City Harvest Church founder Kong Hee strongly denies he is "living the high life", in an explanation of how he and his family came to be living in a luxury Sentosa Cove home.
In a Facebook post, Kong, 50, said he and his family moved into the Oceanfront penthouse - which has been on the market for $10 million - after he sold other properties to pay legal fees. As of yesterday, an online ad for the unit had been removed.
The pastor posted the message on Thursday in response to The Straits Times report "Kong Hee puts Sentosa Cove home on sale for $10m", published the same day.
Kong said: "The property that my family and I have been living in is co-owned with another family. We have been living at this property with the co-owner's kind permission after we had to sell our properties in order to pay the legal expenses for the ongoing trial."
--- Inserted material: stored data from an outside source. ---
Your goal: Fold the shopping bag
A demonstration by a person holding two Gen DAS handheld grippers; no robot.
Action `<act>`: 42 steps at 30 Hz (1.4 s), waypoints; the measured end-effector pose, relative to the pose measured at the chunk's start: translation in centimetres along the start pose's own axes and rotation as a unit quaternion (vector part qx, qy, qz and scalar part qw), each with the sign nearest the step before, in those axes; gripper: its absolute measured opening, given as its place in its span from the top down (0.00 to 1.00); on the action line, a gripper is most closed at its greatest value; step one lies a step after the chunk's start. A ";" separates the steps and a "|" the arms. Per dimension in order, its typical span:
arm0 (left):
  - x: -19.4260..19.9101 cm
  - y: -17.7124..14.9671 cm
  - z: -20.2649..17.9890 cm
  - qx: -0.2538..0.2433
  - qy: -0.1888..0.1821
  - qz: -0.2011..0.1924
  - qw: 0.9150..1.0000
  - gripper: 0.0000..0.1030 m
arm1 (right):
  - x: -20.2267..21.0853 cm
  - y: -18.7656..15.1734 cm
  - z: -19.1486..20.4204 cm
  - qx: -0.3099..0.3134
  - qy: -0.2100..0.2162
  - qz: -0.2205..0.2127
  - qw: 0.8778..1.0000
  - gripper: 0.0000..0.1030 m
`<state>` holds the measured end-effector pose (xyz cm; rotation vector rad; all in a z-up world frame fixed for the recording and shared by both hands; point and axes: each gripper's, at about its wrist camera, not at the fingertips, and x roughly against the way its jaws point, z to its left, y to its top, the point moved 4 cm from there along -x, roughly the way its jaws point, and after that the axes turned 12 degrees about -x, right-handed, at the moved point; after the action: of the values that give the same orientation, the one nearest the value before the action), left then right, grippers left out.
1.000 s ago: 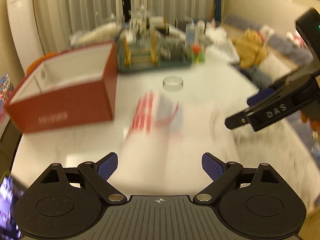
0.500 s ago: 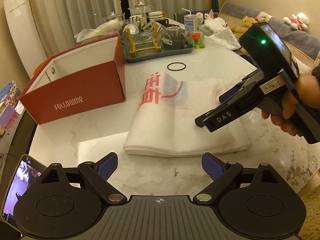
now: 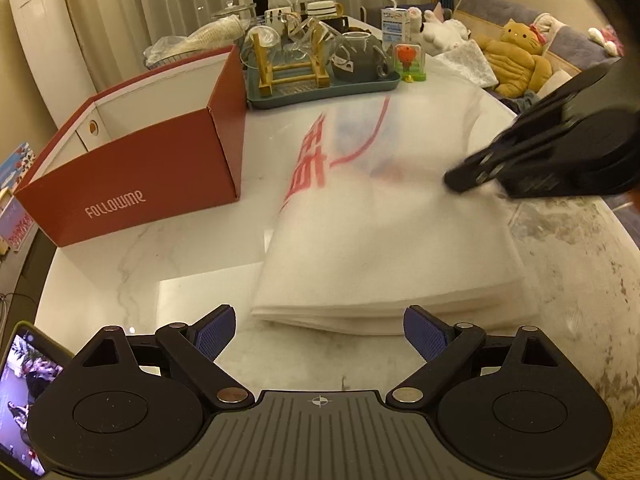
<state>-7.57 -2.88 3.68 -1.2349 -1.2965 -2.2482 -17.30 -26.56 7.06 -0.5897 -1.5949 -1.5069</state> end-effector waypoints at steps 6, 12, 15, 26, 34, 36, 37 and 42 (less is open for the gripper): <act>0.0 2.8 0.7 0.003 0.037 -0.023 0.999 0.11 | 7.4 6.0 -1.4 -0.002 0.054 -0.093 0.994 0.99; 1.7 4.6 1.9 -0.002 0.090 -0.061 0.994 0.11 | 14.7 12.5 -1.9 -0.003 0.097 -0.205 0.974 0.99; 1.8 4.0 2.3 0.000 0.098 -0.055 0.994 0.11 | 16.4 12.6 -1.6 -0.008 0.127 -0.214 0.969 0.99; 1.7 -1.2 -0.3 -0.083 -0.011 -0.043 0.996 0.11 | 8.2 1.1 1.5 -0.120 0.141 0.017 0.983 1.00; 5.8 -2.8 -6.0 -0.284 0.055 -0.178 0.941 0.11 | 13.1 4.4 4.3 -0.083 0.139 -0.089 0.983 1.00; 6.1 -2.0 -5.3 -0.261 0.094 -0.185 0.943 0.11 | 13.9 4.9 4.6 -0.074 0.140 -0.094 0.983 1.00; 6.4 -1.4 -4.9 -0.244 0.100 -0.189 0.946 0.11 | 14.2 5.1 4.8 -0.069 0.141 -0.096 0.983 1.00; 7.4 0.7 -4.0 -0.198 0.108 -0.228 0.947 0.11 | 14.9 4.5 5.3 -0.071 0.158 -0.074 0.982 1.00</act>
<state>-13.71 -5.23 8.90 -0.8131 -1.1743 -2.9925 -23.02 -23.77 22.23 -0.2933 -1.3184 -1.7390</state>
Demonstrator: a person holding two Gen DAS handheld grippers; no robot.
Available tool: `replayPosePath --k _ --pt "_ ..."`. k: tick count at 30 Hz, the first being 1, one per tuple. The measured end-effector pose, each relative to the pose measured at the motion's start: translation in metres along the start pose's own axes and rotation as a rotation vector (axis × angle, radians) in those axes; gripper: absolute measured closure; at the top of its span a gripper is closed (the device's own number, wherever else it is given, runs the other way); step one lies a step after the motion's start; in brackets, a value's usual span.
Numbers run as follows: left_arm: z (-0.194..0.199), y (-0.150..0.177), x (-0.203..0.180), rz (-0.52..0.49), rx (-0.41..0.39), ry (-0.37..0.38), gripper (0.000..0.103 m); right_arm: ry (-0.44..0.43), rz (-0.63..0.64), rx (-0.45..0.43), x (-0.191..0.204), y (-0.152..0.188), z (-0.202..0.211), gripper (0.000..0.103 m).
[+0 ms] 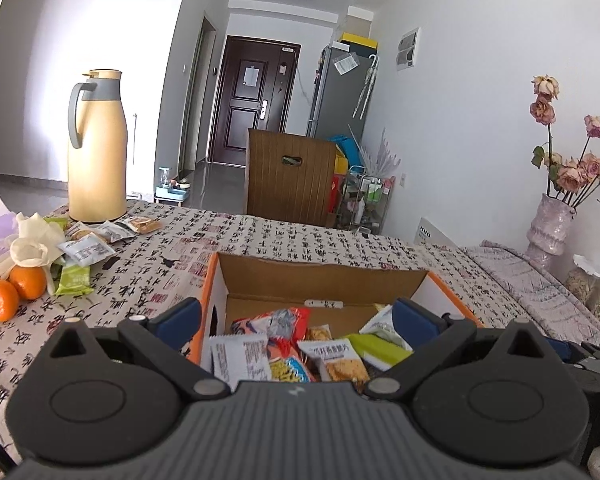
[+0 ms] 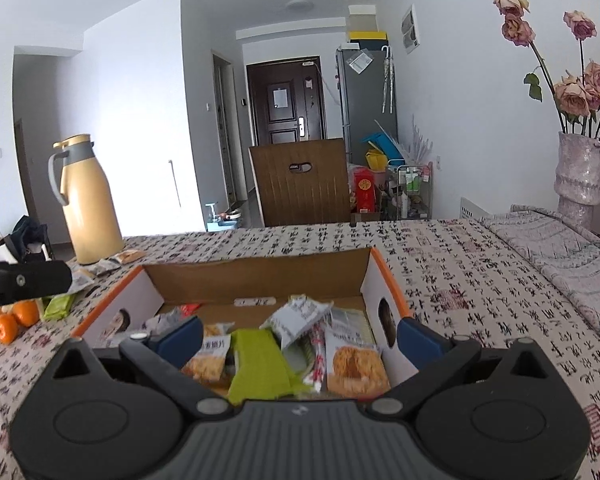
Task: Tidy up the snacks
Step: 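Withdraw both open grippers from the box toward the loose packets, then grasp the pink 'Delicious food' packet with the right gripper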
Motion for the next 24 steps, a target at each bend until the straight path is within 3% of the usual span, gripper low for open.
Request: replayPosePath --k 16,24 --pt "0.024 0.050 0.023 -0.013 0.089 -0.011 0.000 0.014 0.062 0.156 -0.005 0.070 0.022 0.000" --pt "0.032 0.074 0.040 -0.014 0.138 -0.032 0.000 -0.020 0.079 0.252 0.000 0.098 0.015 0.000"
Point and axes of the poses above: each gripper's, at about its wrist camera, not at the fingertips, and z roughly against the way its jaws point, x to its left, y to its underside, the point moved 10 cm from there along -z, roughly the way its jaws point, and after that the axes turned 7 degrees about z, right-handed, at the moved point
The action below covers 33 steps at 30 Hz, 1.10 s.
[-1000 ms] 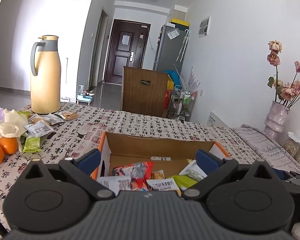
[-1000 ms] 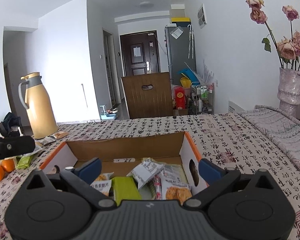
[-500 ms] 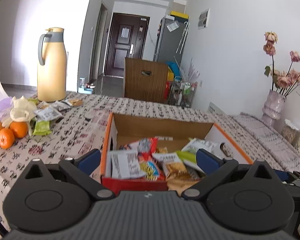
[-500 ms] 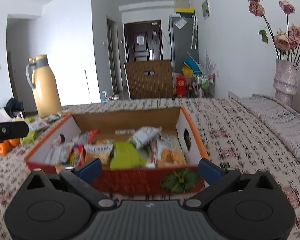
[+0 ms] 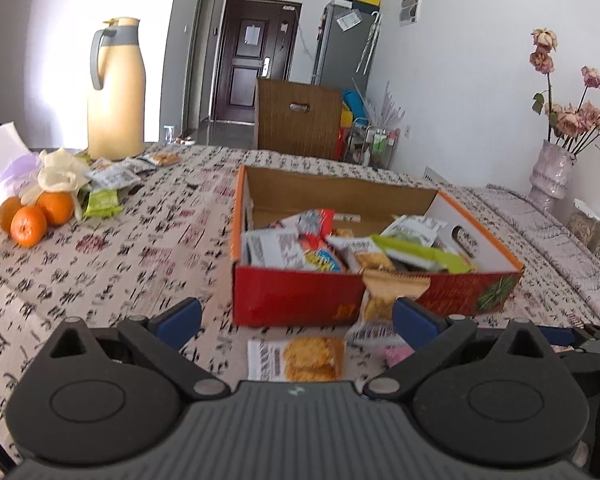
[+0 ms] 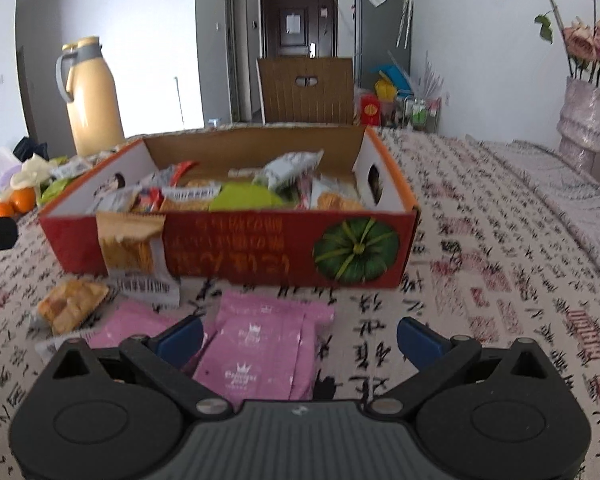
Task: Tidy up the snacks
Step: 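Grasp the pink 'Delicious food' packet with the right gripper, then grasp the white cracker packet with the left gripper while the right gripper lifts the pink packet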
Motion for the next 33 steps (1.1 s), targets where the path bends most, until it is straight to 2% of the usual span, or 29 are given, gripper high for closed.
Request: replayPosePath --k 5,10,17,25,26,28,30,33 --pt "0.002 0.009 0.009 0.013 0.021 -0.011 0.000 -0.025 -0.018 0.044 0.001 0.005 -0.013 0.000" --pt "0.004 0.012 0.015 0.027 0.023 -0.013 0.000 0.010 0.013 0.095 0.001 0.011 -0.028 0.000" --pt "0.004 0.014 0.018 0.038 0.032 -0.014 0.000 0.023 -0.002 0.065 0.001 0.010 -0.031 0.000" --pt "0.003 0.016 0.018 0.041 0.039 -0.013 0.000 0.015 0.000 0.081 0.000 0.009 -0.032 0.000" --pt "0.003 0.016 0.018 0.042 0.040 -0.014 0.000 0.011 0.000 0.080 0.000 0.009 -0.031 0.003" --pt "0.003 0.016 0.019 0.042 0.041 -0.016 0.000 -0.004 0.010 0.069 0.003 0.007 -0.028 0.017" --pt "0.003 0.016 0.019 0.041 0.039 -0.019 0.000 -0.024 0.025 0.056 0.007 0.005 -0.024 0.042" --pt "0.003 0.015 0.018 0.040 0.039 -0.018 0.000 -0.033 0.037 0.051 0.009 0.005 -0.020 0.042"
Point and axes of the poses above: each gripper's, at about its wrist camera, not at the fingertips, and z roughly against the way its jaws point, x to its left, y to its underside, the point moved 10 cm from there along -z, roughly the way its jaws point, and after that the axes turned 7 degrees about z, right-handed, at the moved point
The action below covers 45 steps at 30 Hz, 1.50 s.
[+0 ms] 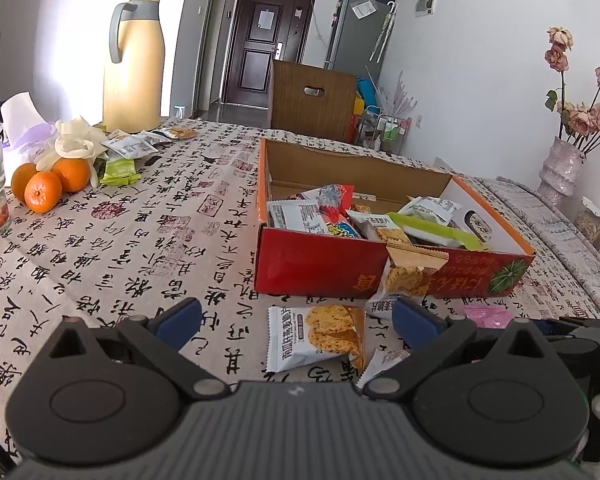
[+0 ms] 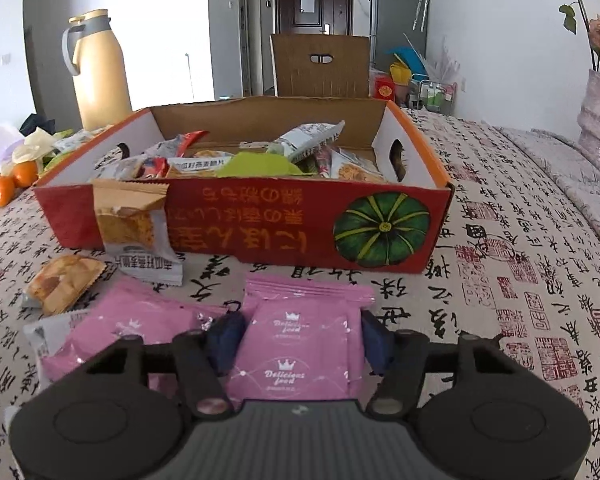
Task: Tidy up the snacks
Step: 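Grasp the white cracker packet with the left gripper while the right gripper lifts the pink packet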
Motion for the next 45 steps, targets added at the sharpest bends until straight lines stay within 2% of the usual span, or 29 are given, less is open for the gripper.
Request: replayPosePath --k 8,13,19,25,30,35,38,41,45 --pt "-0.002 0.000 0.001 -0.001 0.003 -0.006 0.000 0.018 -0.024 -0.037 -0.004 0.004 0.010 0.043" --pt "-0.004 0.000 0.003 0.000 0.005 -0.014 0.000 0.035 -0.078 -0.091 -0.014 0.002 0.023 0.043" --pt "-0.012 0.001 0.003 0.002 0.025 -0.017 0.000 0.066 -0.136 -0.157 -0.025 0.004 0.046 0.043" --pt "-0.025 0.007 -0.008 -0.044 0.067 -0.008 0.000 0.095 -0.171 -0.196 -0.036 0.009 0.061 0.043" --pt "-0.042 0.009 -0.013 -0.055 0.101 -0.042 0.000 0.108 -0.197 -0.203 -0.044 0.015 0.066 0.043" --pt "-0.061 0.014 -0.015 -0.064 0.150 -0.107 0.000 0.111 -0.210 -0.215 -0.046 0.020 0.072 0.043" --pt "-0.067 0.019 -0.016 -0.055 0.173 -0.116 0.000 0.107 -0.218 -0.219 -0.048 0.023 0.074 0.043" --pt "-0.070 0.023 -0.015 -0.044 0.185 -0.131 0.002 0.105 -0.224 -0.219 -0.049 0.024 0.074 0.043" --pt "-0.075 0.028 -0.012 -0.029 0.203 -0.154 0.013 0.108 -0.227 -0.220 -0.049 0.024 0.075 0.043"
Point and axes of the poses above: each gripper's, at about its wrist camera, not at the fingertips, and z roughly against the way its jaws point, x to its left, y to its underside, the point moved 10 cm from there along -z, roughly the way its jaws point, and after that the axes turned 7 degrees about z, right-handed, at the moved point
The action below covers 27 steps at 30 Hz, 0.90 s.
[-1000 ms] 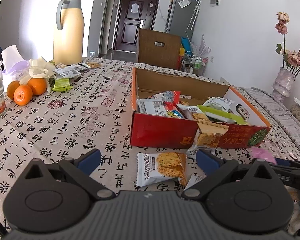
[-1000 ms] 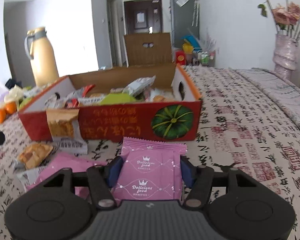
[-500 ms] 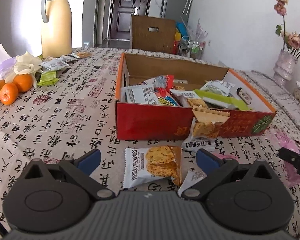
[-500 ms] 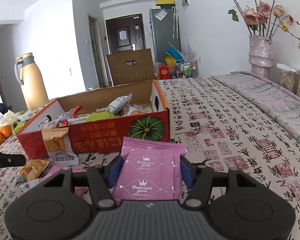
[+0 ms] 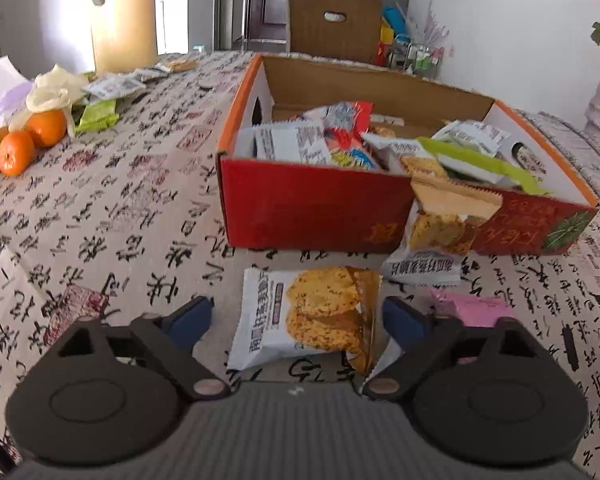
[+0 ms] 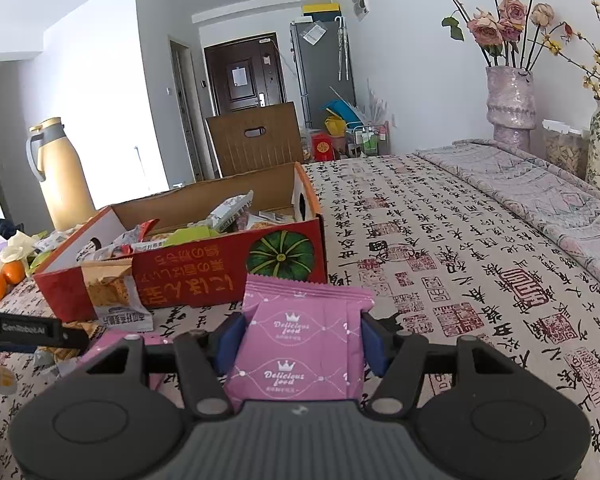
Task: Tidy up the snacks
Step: 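Grasp the white cracker packet with the left gripper while the right gripper lifts the pink packet, then carry the cracker packet and pink packet up over the box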
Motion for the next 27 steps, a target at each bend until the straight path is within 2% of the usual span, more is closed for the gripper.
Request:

Kong faces three charges of criminal breach of trust. He and five others are alleged to have misused $50 million of church funds and then falsified church accounts to cover it up. They are accused of funnelling millions from the church's building fund to help boost the music career of Kong's wife Ho Yeow Sun.
The penthouse is co-owned with Indonesian tycoon Wahju Hanafi, and was purchased for $9.33 million in 2007. The Straits Times understands Kong and his family moved into the 5,242 sq ft duplex unit on the 11th storey about three years ago.
The Straits Times learnt that the co-owners are asking $10 million for the unit, that comes with a rooftop infinity pool and overlooks the One Degree 15 Marina Club.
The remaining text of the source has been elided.